Die Kanzlerin erläuterte im Interview mit Anne Will ihre Flüchtlingspolitik, die in den vergangenen Wochen viel Kritik vor allem aus den eigenen Reihen geerntet hatte. Besonders scharf kritisierte die CSU Merkels Entscheidungen, die von der bayerischen Schwesterpartei als Einladung nach Deutschland interpretiert worden waren.
Merkel sagte, sie wisse, dass in vielen Orten Menschen bis an die Belastungsgrenze arbeiteten, um dafür zu sorgen, die Flüchtlinge unterzubringen. Sie betonte auch, dass sie keine Politik der offenen Grenzen verfolge.
Gleichzeitig verwies sie aber auf die humanitäre Verpflichtung bei der Aufnahme Schutzsuchender. Sie wolle nicht in einen Wettbewerb eintreten, wer Flüchtlingen das unfreundlichste Gesicht zeige, sagte sie. Einen Aufnahmestopp stellte sie als unrealistisch dar. Der sei nur möglich, wenn man entlang der Grenze einen Zaun errichten würde. In Ungarn habe man gesehen, dass sich die Flüchtlinge dann andere Wege suchen.
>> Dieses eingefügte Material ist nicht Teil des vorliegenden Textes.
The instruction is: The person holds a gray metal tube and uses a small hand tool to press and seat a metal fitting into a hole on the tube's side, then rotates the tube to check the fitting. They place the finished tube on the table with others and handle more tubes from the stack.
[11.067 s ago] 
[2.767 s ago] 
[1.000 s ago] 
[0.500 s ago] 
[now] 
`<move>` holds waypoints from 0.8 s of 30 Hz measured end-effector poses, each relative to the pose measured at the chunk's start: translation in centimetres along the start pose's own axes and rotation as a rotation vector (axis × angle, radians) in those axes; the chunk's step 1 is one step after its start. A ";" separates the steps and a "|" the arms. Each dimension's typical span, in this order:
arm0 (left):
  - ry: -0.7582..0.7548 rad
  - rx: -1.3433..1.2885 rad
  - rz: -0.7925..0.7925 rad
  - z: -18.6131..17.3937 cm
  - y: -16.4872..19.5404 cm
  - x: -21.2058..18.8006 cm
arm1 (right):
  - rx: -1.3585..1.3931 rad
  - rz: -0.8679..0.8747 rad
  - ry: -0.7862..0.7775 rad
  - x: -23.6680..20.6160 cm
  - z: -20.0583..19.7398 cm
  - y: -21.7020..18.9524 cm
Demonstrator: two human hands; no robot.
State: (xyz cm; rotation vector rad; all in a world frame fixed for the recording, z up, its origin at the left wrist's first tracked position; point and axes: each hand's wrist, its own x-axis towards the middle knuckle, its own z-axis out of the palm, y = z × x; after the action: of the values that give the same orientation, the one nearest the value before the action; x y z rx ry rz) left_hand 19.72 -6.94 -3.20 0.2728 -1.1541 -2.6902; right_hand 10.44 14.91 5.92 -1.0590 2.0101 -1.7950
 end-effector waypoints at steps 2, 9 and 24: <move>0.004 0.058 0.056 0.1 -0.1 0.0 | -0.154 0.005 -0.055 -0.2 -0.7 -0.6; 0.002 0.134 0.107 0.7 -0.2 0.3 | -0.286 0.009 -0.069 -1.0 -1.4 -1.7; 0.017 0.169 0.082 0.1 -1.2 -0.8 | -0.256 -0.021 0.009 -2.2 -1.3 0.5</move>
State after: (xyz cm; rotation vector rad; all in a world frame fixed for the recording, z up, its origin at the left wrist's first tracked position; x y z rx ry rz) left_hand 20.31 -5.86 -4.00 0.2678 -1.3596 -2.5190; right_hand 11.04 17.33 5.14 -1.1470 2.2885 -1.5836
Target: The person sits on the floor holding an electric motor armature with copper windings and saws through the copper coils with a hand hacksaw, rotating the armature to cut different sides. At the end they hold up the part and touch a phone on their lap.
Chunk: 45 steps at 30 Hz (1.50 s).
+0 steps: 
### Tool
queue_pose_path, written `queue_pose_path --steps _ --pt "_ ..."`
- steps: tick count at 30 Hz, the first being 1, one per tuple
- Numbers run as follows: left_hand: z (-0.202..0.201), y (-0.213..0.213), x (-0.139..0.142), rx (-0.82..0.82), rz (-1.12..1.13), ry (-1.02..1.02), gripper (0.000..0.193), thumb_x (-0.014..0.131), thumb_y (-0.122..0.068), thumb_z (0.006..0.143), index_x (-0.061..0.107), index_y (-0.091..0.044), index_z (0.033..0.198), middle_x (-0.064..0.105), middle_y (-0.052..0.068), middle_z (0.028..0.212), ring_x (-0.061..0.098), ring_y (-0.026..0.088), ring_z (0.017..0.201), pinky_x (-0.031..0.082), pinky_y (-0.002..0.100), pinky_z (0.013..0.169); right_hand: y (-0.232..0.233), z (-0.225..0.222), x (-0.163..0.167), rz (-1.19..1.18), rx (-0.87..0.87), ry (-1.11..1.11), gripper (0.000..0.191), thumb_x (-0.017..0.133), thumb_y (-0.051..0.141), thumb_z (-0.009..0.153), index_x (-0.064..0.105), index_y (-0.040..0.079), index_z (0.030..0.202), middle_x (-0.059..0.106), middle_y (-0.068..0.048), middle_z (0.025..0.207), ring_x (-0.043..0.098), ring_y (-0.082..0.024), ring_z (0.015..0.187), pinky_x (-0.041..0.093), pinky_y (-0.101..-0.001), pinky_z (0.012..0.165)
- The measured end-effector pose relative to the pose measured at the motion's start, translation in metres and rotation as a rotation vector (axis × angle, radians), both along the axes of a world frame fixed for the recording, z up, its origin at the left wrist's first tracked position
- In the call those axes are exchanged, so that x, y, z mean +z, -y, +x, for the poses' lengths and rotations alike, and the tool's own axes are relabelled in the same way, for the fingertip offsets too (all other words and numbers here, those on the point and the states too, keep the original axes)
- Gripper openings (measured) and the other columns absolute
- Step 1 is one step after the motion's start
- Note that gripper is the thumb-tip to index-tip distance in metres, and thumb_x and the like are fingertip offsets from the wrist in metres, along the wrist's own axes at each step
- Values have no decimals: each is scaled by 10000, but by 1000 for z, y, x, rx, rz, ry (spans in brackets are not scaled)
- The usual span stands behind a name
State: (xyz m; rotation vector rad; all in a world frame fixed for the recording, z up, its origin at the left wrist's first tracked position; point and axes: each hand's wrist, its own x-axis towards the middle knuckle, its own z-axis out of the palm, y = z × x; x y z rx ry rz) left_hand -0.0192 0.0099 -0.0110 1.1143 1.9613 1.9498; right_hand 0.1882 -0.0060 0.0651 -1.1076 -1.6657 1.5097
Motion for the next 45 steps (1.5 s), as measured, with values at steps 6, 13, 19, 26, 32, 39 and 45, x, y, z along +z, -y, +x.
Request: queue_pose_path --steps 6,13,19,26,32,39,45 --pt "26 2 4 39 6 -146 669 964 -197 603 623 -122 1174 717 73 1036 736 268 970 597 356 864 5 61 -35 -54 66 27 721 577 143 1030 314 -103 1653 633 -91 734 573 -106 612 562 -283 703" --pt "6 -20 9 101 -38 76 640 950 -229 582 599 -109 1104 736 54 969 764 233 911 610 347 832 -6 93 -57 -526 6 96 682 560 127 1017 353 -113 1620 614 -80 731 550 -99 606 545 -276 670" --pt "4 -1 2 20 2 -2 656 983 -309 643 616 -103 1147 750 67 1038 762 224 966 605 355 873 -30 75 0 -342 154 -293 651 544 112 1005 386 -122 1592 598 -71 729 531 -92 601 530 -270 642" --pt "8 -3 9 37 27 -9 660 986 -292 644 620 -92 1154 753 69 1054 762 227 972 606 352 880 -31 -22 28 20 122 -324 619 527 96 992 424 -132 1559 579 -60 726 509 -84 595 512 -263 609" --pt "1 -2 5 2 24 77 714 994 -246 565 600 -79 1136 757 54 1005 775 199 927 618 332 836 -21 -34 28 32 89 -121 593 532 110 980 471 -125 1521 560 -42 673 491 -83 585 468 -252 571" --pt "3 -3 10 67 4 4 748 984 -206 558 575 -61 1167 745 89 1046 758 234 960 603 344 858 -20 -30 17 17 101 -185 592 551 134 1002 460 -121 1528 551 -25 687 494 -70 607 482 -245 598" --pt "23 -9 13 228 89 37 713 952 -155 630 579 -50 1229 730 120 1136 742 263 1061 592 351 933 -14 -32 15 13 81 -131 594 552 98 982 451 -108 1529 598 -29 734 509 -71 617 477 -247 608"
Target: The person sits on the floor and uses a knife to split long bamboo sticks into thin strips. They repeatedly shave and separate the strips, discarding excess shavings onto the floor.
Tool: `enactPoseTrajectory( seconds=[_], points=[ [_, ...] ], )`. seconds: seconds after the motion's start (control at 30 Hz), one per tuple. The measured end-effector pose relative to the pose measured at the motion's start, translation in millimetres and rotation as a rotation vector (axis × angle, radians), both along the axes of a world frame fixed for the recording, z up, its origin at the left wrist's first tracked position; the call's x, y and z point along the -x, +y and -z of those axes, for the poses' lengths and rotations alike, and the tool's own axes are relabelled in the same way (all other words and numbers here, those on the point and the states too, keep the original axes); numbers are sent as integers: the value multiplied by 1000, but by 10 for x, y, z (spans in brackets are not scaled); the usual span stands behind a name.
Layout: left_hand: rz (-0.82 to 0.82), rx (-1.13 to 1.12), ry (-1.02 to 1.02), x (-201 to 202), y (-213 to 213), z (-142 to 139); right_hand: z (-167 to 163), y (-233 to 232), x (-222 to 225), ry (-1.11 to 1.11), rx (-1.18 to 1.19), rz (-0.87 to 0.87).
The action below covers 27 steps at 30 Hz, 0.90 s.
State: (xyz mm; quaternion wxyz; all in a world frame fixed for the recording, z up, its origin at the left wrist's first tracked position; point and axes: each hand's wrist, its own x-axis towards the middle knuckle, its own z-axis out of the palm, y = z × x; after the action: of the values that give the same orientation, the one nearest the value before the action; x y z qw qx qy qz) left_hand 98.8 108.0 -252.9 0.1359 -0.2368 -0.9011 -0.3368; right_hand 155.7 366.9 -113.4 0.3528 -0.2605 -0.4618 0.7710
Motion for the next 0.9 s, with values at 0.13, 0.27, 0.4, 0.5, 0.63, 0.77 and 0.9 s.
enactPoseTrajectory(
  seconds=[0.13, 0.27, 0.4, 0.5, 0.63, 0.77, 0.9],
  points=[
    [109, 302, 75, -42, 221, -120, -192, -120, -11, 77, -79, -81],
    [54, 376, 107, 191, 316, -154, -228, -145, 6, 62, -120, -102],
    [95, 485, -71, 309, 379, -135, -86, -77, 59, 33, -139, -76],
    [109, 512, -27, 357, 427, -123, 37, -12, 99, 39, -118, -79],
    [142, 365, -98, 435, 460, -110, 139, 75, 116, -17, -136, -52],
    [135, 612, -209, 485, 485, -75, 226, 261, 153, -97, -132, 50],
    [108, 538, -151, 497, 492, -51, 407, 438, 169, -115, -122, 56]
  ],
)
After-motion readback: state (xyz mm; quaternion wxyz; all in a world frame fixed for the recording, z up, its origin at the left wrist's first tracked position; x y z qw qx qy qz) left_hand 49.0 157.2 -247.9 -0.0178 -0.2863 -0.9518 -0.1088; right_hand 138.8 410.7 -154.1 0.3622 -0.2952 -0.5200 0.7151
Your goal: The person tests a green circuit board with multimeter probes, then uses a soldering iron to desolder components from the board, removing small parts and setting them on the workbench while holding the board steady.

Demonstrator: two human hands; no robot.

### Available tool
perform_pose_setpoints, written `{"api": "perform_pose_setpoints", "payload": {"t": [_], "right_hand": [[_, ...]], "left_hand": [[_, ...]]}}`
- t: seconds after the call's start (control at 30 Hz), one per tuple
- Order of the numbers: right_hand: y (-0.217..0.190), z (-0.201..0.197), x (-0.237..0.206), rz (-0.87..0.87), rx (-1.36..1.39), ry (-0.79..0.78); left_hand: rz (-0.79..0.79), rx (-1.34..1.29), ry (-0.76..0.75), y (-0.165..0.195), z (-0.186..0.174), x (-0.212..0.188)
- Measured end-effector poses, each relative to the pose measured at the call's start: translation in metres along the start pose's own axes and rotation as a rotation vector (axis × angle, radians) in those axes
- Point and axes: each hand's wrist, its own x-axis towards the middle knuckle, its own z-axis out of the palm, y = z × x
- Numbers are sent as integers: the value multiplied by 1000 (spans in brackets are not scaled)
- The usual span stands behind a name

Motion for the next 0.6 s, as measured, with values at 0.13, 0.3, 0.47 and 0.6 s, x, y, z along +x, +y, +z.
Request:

Die Regierungschefin sprach sich für einen stärkeren Schutz der EU-Außengrenzen aus, mahnte ihre Kritiker, die eine schnelle Begrenzung der Flüchtlingszahlen fordern, dabei aber zu Geduld. Die Ursachen für die Zahl der Flüchtlinge lägen weitgehend außerhalb des eigenen Landes, sagte Merkel. Um diese Ursachen zu bekämpfen, müsse die Situation in den Flüchtlingslagern in der Region um die Herkunftsländer verbessert werden. Zudem müsse mit der Türkei über Grenzschutz geredet werden. Das dauere länger, als sich manche wünschten.
Erneut wiederholte Merkel den Satz "Wir schaffen das". Die Herausforderung angesichts des Flüchtlingsandrangs sei die vielleicht schwierigste seit der Wiedervereinigung. Sie stelle sich dieser Aufgabe, wolle aber keine falschen Versprechungen machen, sagte die CDU-Parteichefin.
Vehement widersprach sie dem Eindruck, Bundesinnenminister Thomas de Maizière (CDU) entmachtet zu haben, indem die Flüchtlingspolitik nach einem Kabinettsbeschluss von Mittwoch nun stärker im Kanzleramt gebündelt werden soll. Auf die Frage, ob sie ihren Minister entlassen werde, sagte Merkel: "Natürlich nicht. Ich brauche ihn - dringender denn je."